The perceived slights by people are also always blown into personal attacks and warrant battles over very trivial things. Her patience is zero. She can’t wait in line at a McDonald’s, at a grocery store, or at an amusement park. The rules don’t apply to her but they must be followed by everyone else, and if she catches them being broken she tells on them or narcs.
One time we were at Disney World and we were standing in line for an attraction. I had noticed that a family had been waiting a few people in front of us for just as long as we had been. But about halfway in, another family member came up and joined them, no big deal. But she wasn’t having it and had the entire family thrown out of line. At Disney World.
Stuff like that.”
Toxic Teacher

“We aren’t married but I’m currently four years into a toxic relationship with a Karen. I broke up with her on Monday, again. We were in a bad spot financially because of the lockdown, so we are just feeling things out for a month before we decide for sure. The cycle was on repeat.
I constantly had to cut her off and speak over her because of the way she treated people. It could be a waiter, sales assistant, gym staff, neighbor, landlord, randoms we meet in a bar. They all felt her wrath.
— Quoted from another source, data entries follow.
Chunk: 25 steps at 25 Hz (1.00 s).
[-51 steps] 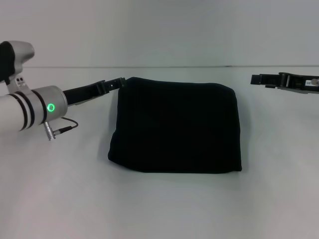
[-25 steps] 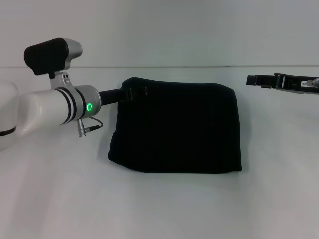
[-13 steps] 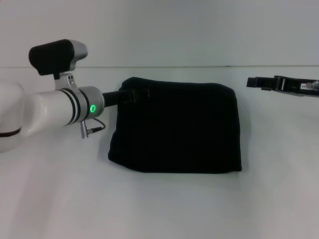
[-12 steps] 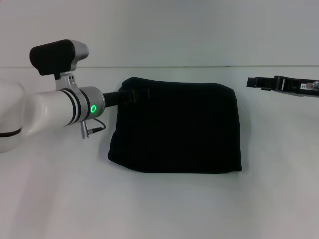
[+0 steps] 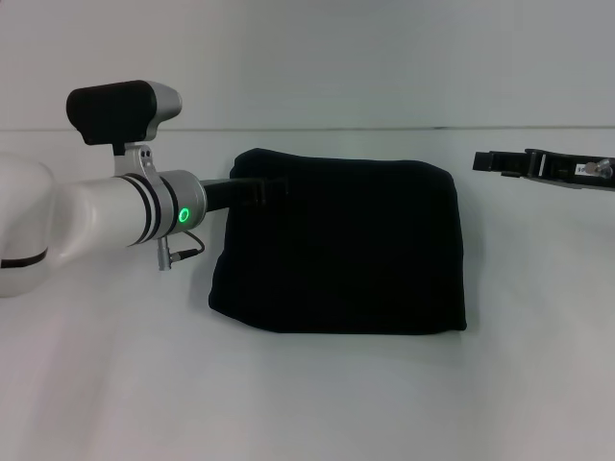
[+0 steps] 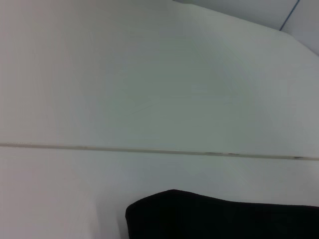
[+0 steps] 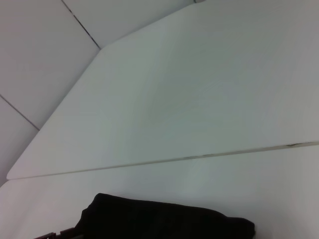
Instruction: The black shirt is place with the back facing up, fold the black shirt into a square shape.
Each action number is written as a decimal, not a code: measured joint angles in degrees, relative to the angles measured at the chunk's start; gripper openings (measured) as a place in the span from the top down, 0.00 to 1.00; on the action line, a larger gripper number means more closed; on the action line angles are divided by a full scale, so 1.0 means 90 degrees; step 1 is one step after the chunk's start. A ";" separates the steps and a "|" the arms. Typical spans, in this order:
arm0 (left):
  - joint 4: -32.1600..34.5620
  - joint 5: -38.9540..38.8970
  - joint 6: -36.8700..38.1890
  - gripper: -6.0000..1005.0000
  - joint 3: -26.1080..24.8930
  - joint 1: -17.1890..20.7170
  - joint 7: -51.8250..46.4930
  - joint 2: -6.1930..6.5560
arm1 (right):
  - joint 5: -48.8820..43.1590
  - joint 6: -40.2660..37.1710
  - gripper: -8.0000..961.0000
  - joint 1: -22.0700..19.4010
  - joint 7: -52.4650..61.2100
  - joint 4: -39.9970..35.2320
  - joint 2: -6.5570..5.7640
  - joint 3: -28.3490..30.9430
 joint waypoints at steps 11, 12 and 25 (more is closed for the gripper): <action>-0.0018 0.0024 -0.0083 0.42 -0.0008 -0.0003 0.0037 -0.0004 | 0.0000 0.0005 0.34 0.0001 -0.0004 0.0000 0.0024 0.0009; -0.0018 0.0024 -0.0106 0.47 -0.0008 -0.0002 0.0043 -0.0003 | 0.0000 0.0011 0.34 0.0003 -0.0004 0.0001 0.0025 0.0003; -0.0017 -0.0024 -0.0132 0.93 -0.0039 0.0006 0.0059 0.0013 | 0.0002 0.0119 0.34 0.0011 -0.0005 0.0000 0.0033 -0.0019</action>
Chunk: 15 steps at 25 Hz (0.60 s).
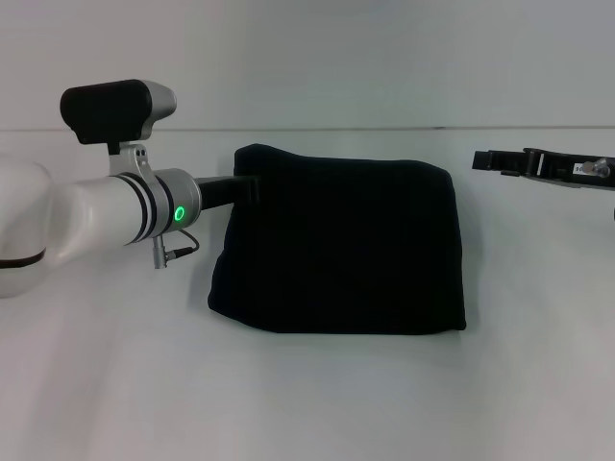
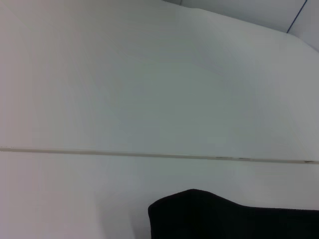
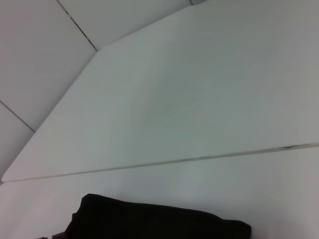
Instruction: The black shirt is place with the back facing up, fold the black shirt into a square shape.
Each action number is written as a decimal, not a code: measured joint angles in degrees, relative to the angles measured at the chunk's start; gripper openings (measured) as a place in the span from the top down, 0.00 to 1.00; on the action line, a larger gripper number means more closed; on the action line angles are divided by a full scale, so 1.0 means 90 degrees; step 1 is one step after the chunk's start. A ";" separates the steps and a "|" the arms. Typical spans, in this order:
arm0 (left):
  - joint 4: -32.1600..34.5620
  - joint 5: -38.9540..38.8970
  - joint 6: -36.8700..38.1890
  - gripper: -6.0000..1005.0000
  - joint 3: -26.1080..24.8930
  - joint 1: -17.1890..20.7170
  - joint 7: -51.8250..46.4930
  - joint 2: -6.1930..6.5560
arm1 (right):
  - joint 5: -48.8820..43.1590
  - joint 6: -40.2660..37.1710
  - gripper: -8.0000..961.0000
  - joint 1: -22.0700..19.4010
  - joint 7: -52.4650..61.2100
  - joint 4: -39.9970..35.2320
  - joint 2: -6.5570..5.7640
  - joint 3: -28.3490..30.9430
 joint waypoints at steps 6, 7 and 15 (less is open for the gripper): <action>0.0048 -0.0028 0.0020 0.97 -0.0051 0.0072 -0.0031 0.0007 | -0.0002 0.0011 0.35 -0.0006 -0.0072 0.0000 0.0019 0.0006; 0.0085 -0.0064 0.0032 0.97 -0.0061 0.0114 -0.0041 0.0013 | -0.0002 0.0013 0.35 -0.0007 -0.0080 0.0000 0.0024 0.0012; 0.0393 -0.0303 0.0347 0.97 -0.0178 0.0403 -0.0097 0.0050 | 0.0010 0.0021 0.34 0.0014 -0.0141 0.0000 0.0038 0.0039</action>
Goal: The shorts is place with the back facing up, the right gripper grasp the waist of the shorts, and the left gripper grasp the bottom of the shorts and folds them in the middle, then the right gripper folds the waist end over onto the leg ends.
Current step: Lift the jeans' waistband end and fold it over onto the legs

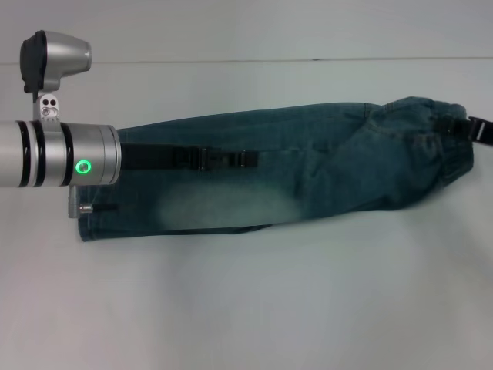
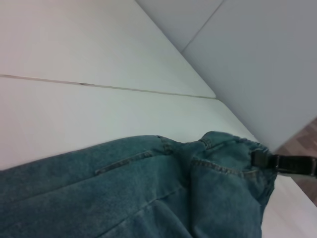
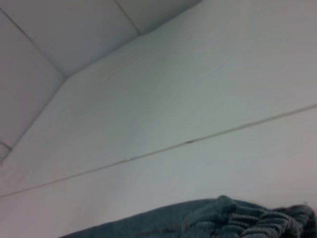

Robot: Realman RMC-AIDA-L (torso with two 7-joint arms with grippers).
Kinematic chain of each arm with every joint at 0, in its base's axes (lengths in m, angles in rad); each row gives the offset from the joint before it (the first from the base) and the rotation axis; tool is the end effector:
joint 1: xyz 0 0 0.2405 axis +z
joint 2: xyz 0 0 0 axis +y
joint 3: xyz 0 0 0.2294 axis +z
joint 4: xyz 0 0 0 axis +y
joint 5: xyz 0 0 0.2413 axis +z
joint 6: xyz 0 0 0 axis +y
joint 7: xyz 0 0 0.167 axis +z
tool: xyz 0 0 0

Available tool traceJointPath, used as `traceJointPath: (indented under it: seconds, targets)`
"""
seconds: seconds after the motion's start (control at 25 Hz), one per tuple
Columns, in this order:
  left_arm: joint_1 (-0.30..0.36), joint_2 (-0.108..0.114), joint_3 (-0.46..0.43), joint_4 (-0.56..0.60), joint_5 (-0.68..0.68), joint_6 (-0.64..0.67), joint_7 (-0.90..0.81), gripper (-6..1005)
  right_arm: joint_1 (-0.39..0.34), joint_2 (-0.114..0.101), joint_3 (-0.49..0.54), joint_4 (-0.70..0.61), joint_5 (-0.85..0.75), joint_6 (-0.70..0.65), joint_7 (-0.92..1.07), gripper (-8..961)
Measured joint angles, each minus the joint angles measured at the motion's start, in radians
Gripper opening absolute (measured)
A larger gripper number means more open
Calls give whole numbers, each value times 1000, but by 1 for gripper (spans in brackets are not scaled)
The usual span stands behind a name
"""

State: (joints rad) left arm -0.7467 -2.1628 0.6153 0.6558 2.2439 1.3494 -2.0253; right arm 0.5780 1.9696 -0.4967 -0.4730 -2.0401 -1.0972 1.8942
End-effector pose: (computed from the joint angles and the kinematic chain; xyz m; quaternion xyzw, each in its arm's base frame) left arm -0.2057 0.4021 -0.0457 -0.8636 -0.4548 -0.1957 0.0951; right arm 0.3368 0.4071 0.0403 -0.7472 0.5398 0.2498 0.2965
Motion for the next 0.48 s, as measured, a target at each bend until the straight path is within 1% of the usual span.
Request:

We were both waiters at the beginning of our relationship so she had worked in the industry, but still lacked empathy. She even blamed the waiter if something is out of stock.
My second major issue. We were both English second language teachers. She taught kindergarten, while I taught high school. When we started working from home I heard how she spoke to her students and it really opened up another aspect of her personality that I didn’t like. She would berate a student for not understanding instead of evaluating her ability to explain. Talking down on three-year-olds in their second language didn’t fly with me.
A lot of her behavior stemmed from a self-defense mechanism due to insecurity, but that was not an excuse. She didn’t realize how mean she was to people, including myself.
I’m a people pleaser that would rather sacrifice my own comfort than someone else’s. She expected me to be a prick to people because I’m a biggish guy with tattoos, I don’t exactly look soft. It was beyond toxic.”